(Problem requirements)
Which lines of the data below hold "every"? Copy each of them.

(Records shown)
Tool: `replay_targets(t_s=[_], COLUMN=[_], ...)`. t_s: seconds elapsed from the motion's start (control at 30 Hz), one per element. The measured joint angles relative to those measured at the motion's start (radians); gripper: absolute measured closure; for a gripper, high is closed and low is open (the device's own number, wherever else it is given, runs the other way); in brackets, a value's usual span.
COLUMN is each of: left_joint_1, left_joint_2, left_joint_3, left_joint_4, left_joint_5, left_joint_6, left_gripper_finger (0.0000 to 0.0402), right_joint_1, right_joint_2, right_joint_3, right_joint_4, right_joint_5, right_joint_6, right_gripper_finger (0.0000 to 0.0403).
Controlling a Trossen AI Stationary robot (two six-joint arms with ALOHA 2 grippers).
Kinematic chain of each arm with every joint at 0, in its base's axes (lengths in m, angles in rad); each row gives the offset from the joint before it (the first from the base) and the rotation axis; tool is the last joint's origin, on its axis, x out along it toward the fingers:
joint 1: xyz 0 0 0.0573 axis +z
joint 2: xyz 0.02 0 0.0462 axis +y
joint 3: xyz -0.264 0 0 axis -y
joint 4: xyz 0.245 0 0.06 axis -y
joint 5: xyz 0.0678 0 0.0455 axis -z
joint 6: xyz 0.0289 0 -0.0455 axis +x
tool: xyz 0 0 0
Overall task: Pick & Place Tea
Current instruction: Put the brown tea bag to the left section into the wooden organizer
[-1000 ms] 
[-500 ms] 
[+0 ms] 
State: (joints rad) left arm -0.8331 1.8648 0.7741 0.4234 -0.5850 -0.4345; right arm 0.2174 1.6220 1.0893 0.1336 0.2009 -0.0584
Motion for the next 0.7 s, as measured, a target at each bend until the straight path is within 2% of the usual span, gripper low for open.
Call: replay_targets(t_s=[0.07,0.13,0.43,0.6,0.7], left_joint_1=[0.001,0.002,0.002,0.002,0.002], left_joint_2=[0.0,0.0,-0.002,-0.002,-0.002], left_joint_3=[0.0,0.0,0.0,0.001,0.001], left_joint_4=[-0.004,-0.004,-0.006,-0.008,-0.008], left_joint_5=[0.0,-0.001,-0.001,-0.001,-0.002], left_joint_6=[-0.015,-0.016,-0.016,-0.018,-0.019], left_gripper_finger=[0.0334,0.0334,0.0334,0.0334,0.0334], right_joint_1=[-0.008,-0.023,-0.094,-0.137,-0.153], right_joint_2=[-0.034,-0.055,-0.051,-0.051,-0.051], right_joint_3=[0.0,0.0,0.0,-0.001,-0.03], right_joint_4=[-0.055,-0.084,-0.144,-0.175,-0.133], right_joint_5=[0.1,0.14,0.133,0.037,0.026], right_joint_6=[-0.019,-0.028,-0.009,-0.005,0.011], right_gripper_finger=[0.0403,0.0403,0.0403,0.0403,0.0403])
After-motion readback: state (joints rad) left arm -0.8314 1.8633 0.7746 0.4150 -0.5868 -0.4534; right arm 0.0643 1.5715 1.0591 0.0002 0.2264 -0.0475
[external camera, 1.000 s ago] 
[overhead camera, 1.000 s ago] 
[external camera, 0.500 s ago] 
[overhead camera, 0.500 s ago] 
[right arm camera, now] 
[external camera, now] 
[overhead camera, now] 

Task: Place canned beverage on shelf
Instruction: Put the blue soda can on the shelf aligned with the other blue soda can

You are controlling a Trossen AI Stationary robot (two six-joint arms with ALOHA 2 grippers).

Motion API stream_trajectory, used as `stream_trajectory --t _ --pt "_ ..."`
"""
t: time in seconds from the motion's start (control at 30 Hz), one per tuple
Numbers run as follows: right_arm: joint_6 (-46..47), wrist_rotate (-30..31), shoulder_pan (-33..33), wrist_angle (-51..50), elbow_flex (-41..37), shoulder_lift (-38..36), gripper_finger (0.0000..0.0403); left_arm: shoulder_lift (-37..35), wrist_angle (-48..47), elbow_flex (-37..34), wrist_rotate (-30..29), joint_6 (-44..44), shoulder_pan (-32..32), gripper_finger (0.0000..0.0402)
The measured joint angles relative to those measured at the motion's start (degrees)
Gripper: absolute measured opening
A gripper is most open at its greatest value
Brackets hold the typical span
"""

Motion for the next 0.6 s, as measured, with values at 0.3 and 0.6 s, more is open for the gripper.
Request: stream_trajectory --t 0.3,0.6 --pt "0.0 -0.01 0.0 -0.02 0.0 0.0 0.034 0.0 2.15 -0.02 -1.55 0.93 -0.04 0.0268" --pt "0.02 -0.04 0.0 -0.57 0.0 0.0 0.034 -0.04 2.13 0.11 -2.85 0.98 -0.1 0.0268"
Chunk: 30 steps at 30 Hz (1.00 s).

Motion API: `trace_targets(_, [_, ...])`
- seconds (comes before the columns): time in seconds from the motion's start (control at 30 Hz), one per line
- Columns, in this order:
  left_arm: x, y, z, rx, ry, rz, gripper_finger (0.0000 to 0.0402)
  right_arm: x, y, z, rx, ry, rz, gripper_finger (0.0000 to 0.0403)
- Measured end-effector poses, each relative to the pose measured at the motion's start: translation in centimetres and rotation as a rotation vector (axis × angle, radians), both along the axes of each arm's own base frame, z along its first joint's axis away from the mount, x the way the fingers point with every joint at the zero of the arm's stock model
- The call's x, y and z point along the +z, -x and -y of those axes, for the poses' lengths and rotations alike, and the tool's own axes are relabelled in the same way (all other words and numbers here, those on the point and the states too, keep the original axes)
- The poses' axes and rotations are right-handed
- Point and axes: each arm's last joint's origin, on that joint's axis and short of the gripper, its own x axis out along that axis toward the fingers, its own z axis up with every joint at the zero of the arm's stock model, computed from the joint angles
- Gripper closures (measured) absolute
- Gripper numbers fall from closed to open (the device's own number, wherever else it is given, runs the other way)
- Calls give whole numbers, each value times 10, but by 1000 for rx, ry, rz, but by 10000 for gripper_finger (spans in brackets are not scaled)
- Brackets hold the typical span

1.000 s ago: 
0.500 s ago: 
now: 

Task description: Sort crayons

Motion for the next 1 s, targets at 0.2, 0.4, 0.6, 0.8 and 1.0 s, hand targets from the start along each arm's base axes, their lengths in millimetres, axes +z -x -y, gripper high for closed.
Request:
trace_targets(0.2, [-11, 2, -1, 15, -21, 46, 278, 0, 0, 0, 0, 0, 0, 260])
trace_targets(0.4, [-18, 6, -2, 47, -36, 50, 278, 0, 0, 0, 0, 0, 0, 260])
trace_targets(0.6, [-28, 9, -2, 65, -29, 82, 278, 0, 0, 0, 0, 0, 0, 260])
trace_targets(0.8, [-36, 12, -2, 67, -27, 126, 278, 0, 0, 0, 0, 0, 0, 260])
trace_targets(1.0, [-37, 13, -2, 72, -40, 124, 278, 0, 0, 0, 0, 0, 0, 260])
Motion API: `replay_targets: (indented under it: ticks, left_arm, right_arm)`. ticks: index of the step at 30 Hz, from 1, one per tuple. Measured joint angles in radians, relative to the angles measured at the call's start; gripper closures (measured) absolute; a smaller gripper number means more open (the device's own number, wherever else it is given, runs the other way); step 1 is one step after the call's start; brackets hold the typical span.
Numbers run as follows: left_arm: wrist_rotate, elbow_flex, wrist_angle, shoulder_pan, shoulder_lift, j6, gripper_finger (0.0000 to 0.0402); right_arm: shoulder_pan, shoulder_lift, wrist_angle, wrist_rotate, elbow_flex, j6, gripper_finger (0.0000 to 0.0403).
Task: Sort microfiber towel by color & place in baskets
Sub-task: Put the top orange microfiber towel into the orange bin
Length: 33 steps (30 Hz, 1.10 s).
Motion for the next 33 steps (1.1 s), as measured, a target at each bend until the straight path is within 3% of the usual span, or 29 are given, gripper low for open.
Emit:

(Solution)
Kinematic chain of each arm with every joint at 0, in its base's axes (lengths in m, angles in rad); each row gives the offset from the joint before it (the first from the base) and the rotation axis; tool is the last joint's origin, on its axis, x out along it toward the fingers:
- Measured end-effector poses, each relative to the pose measured at the motion's start: translation in centimetres and rotation as a rotation vector (axis × angle, radians), both along the axes of each arm's own base frame, z along its first joint's axis away from the mount, x the way the fingers point with every joint at the zero of the arm's stock model
- Point and axes: each arm's last joint's origin, on that joint's axis and short of the gripper, its own x axis out along that axis toward the fingers, its own z axis up with every joint at the zero of the arm's stock model, computed from the joint angles

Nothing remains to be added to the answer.